Motivated. Professional. Intelligent. Team players. These are the qualities that University of Minnesota ophthalmology residency program director Martha Wright, M.D., looks for in prospective residents.
“We want people whom you would want for your doctor,” she says.
The University’s ophthalmology residency program continues to attract a talented group of applicants. “There is stiff competition,” says Wright, who is also an associate professor in the Department of Ophthalmology. “We get more than 200 applications for just four spots each year. Most of the people who apply are very bright.”

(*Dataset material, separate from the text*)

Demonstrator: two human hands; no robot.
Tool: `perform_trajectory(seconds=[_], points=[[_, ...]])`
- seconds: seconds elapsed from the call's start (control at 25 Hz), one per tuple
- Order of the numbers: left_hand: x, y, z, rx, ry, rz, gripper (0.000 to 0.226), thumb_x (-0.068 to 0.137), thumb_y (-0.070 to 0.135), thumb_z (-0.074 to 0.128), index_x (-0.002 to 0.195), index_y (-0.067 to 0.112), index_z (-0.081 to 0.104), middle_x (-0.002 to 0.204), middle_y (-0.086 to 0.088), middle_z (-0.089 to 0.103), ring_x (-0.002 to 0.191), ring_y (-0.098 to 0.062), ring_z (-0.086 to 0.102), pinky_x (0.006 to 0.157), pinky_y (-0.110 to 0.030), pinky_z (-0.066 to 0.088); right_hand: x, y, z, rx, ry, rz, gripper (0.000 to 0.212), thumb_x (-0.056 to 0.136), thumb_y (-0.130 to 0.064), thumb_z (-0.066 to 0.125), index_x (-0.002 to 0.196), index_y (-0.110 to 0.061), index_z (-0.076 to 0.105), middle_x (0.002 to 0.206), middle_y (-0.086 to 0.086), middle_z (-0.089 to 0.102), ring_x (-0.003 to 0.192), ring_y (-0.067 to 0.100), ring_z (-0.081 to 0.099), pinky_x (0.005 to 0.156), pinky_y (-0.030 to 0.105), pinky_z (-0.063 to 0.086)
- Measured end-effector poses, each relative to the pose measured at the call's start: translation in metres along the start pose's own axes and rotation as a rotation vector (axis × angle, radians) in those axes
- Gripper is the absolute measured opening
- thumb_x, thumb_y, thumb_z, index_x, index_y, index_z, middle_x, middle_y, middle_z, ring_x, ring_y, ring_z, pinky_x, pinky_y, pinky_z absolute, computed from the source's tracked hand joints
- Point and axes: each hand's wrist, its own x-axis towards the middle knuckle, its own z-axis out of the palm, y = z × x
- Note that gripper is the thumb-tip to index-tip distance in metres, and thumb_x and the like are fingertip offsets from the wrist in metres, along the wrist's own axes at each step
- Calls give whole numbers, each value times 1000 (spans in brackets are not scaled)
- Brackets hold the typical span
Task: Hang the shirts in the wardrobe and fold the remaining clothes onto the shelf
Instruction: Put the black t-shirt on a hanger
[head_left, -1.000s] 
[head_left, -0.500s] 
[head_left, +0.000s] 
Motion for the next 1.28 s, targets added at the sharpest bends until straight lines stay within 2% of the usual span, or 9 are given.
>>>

And the University needs a bright, dedicated group of physicians who are up for a challenge. After completing medical school and a 12-month internship, new doctors spend another three years training in residency programs before becoming independent ophthalmologists. During their residencies, they work in ophthalmology clinics and operating rooms to hone and perfect their skills.
Wright explains that while the residents in the University’s program generally receive multiple job offers, the majority of them stay in Minnesota after completing their training.
Third-year resident Kevin Engel, M.D., Ph.D., is one of them. Engel has accepted a faculty position at HCMC, where he will work as a general ophthalmologist upon the completion of his residency in the fall of 2007.
“During my residency I’ve learned that I like working with that group of people, both the staff and the population of patients,” says Engel, whose doctorate is in the neuroscience of eye movements. “I like the variety and complexity of problems we see at Hennepin County, and I’m looking forward to being on staff there.”
A rotating schedule
Over the course of their first year, residents spend three months at HCMC in Minneapolis, three months at Regions Hospital, and six months at the University. HCMC and Regions are regional trauma centers and, as county hospitals, also provide care to large indigent and immigrant populations, giving residents exposure to a diverse range of patient needs. Because of the faculty’s expertise in subspecialties of ophthalmology, patients with the most complex cases are generally seen at the University.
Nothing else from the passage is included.